Ms Otiko Afisa Djaba, the Minister for Gender, Children and Social Protection at a brief closing ceremony in Bolgatanga, said the MoGCSP established the GNHR to ensure that social protection benefits got to the people that really needed it.

“The GNHR therefore has a mandate to establish a single national household register from which all social protection programmes in Ghana will select their beneficiaries,” she said, and added that the completion of the exercise in the Region would set the pace to correctly and efficiently identify the recipients of social benefits.

Ms Djaba said the method used by the GNHR was aimed at enhancing transparency and accountability in selection of beneficiaries of social protection programmes across the Municipal and District Assemblies by establishing “credible, up-to-date single national household registry.”

She said 144,664 households out of a projected 210,000 were enumerated, “so far 1,694 communities had been completed out of 1,826. “We are still collating the data to sync other analyses needed to obtain the total figure for the exercise,” she added.

The Minister disclosed that there would be a special reporting format to capture areas where communities were left out, and said all District Liaison Officers across the Districts would act as intermediaries between the MoGCSP and the communities to ensure that they properly captured the people.

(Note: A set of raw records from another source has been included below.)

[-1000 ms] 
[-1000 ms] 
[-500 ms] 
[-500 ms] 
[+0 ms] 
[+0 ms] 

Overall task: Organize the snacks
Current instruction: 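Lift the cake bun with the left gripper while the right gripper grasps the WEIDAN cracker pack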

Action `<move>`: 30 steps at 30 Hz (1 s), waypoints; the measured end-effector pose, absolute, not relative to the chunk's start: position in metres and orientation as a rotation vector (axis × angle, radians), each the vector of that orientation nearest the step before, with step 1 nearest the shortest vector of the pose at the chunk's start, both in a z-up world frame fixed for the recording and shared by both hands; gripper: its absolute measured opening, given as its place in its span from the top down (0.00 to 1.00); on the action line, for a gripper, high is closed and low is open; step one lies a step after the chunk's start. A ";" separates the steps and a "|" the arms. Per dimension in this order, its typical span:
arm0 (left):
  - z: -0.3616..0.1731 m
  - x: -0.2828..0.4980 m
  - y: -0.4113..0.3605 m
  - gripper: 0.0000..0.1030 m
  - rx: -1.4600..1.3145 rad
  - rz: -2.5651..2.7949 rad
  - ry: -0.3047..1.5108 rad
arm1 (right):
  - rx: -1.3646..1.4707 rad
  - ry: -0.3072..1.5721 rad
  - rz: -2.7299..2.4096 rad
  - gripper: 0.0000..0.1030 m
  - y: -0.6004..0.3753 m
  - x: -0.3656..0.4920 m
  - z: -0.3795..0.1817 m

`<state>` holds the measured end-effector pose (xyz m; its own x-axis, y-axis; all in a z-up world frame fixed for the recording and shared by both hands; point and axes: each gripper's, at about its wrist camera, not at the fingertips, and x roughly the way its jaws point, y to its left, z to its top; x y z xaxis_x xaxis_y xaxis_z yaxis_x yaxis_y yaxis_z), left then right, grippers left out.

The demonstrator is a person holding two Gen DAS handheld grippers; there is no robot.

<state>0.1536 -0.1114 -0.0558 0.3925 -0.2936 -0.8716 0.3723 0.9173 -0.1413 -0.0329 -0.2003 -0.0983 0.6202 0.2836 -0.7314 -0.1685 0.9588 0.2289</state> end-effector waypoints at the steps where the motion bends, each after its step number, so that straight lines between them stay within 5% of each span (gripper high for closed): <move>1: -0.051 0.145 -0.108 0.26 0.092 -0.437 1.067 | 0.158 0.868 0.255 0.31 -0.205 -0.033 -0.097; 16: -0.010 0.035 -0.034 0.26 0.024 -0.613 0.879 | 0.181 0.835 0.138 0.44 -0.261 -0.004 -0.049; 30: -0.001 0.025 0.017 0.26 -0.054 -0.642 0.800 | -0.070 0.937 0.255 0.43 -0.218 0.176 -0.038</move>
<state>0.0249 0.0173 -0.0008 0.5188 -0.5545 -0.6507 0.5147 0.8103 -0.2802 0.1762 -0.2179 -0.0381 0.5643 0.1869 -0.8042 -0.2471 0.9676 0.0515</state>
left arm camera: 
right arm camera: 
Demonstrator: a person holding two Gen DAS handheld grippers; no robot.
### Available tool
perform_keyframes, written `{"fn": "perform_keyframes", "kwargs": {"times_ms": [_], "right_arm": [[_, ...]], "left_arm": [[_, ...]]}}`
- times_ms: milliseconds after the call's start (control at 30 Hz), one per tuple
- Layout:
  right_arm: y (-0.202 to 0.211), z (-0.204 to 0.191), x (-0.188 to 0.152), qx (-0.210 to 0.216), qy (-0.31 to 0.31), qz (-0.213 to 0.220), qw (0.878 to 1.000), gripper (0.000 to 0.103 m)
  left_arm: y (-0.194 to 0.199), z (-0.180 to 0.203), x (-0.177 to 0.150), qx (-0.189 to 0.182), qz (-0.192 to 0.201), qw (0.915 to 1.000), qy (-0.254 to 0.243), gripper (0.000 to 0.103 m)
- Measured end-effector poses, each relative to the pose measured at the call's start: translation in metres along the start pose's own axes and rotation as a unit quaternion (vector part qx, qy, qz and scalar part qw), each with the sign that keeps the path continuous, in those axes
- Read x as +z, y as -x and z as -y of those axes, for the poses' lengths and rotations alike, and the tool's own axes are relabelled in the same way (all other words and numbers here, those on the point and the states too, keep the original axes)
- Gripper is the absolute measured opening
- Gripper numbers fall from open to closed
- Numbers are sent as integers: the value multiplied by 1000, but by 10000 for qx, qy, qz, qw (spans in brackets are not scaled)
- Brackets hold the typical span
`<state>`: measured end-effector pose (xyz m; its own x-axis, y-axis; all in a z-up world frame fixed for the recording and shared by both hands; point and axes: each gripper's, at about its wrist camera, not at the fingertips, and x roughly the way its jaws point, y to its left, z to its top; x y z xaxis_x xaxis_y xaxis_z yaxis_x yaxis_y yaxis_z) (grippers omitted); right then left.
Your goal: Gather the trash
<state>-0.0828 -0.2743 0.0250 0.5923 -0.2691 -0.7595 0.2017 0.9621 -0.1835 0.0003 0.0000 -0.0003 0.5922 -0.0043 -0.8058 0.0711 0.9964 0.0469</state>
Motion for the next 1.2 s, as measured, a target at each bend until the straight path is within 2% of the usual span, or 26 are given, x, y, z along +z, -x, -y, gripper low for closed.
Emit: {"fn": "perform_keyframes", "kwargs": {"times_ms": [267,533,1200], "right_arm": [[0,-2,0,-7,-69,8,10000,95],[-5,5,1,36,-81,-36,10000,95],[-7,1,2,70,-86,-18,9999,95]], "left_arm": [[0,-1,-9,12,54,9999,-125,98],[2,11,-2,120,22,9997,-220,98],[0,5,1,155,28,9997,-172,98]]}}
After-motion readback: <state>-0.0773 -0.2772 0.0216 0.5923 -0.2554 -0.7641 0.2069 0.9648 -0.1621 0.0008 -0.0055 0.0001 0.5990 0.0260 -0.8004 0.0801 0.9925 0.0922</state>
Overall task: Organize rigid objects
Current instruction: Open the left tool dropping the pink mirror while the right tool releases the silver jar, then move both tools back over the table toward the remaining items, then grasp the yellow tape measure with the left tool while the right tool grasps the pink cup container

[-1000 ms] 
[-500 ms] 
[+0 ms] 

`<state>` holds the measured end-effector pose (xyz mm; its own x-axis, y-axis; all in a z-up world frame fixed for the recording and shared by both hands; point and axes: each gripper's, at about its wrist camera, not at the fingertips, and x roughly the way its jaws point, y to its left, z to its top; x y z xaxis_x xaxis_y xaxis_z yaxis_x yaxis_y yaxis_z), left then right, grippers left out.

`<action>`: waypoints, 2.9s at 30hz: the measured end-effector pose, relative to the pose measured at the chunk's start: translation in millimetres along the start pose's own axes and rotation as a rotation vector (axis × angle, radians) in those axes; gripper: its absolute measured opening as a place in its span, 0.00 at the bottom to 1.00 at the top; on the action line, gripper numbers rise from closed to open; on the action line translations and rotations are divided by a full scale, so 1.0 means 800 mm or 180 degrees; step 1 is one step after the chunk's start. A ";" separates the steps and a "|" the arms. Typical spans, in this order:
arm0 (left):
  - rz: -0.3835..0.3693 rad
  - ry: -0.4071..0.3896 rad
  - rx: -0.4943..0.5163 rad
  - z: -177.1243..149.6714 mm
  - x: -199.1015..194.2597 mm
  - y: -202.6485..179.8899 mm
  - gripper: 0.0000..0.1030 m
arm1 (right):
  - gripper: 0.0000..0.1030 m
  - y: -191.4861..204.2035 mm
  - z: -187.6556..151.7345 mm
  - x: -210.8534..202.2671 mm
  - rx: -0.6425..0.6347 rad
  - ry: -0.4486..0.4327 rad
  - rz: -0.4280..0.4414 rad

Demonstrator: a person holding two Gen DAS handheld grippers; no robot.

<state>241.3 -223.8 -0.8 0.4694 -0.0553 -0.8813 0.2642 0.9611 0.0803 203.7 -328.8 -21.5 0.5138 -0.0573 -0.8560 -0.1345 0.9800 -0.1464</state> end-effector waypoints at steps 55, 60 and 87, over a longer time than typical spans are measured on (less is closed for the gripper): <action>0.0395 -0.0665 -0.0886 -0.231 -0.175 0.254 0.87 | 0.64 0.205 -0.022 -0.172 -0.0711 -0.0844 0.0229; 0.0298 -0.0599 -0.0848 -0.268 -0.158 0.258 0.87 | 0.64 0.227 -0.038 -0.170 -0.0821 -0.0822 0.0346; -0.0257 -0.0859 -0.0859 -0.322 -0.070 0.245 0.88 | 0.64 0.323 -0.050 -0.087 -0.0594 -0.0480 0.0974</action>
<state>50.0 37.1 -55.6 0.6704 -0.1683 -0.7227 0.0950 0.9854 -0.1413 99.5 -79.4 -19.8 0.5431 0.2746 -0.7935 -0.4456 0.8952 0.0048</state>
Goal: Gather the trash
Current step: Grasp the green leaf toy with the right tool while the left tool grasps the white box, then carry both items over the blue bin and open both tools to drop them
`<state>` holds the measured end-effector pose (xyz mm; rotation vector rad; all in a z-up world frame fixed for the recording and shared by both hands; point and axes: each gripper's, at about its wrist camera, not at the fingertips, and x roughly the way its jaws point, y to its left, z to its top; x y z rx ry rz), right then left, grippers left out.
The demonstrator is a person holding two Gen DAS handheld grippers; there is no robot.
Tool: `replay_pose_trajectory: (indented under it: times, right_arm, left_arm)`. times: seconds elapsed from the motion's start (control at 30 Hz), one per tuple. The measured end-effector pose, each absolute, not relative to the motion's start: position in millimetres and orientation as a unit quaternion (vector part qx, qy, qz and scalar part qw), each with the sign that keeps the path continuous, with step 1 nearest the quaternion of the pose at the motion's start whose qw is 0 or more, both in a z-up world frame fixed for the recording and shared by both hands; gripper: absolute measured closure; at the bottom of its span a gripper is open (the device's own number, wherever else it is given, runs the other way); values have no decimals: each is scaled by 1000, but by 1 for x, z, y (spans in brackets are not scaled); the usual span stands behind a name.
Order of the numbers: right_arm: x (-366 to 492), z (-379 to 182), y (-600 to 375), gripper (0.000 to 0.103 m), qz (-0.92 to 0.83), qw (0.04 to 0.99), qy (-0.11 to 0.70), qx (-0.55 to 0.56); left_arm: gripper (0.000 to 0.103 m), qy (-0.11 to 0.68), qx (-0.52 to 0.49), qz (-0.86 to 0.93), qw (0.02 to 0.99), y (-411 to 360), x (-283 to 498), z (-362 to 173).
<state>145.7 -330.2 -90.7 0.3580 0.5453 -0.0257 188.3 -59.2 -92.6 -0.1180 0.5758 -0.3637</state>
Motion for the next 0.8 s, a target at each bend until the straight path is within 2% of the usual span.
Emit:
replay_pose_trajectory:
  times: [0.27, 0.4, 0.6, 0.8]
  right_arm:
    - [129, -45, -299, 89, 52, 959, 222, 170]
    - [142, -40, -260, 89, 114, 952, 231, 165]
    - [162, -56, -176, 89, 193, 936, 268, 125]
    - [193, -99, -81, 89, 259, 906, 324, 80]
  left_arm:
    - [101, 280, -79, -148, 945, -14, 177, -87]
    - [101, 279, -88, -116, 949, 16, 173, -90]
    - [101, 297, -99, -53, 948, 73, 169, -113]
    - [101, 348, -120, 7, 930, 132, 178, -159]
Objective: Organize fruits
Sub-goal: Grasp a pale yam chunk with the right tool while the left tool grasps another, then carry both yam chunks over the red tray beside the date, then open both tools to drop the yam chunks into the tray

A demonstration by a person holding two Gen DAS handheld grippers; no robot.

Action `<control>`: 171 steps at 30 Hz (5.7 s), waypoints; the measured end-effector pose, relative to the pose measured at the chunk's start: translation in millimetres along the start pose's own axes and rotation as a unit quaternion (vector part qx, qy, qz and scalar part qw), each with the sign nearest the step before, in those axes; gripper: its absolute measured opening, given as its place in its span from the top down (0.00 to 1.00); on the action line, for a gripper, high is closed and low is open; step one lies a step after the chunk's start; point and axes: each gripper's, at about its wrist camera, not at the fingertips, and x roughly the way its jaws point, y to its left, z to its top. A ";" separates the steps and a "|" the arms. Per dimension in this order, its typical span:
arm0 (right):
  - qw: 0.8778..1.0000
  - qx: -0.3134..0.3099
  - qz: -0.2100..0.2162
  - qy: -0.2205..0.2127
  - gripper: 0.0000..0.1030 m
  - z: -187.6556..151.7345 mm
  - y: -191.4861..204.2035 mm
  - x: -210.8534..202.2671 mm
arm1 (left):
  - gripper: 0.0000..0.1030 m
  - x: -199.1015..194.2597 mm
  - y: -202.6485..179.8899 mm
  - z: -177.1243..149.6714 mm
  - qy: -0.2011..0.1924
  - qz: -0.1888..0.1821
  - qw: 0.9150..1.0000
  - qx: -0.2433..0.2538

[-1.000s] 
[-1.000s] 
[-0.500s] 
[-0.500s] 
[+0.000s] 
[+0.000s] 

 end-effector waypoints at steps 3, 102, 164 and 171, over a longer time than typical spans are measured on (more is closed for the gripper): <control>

Ms Djaba expressed gratitude to stakeholders in the Region, staff of the GNHR and the field staff for their immense support during the entire exercise.

Mr Rockson Ayine Bukari, the Upper East Regional Minister on his part, thanked the MoGCSP and the World Bank for the exercise in the Region and underscored the importance of data collection in the development of a country such as Ghana.

He said data was used in planning all sectors of the economy, and provided the baseline to measure situations which helped to determine whether there was an indication of improvement or not.

“I am of the conviction that the Enumerators did their best to collect accurate data, and the Supervisors and Coordinators also did a great job to ensure that good quality job was done,” Mr Bukari said.

Mr Alhassan Abubakari Suwaidu, one of the Enumerators thanked the sector Minister and the MoGCSP on behalf of his colleagues for the opportunity given them to embark on the exercise, and appealed to the Minister to ensure that they all received their allowances.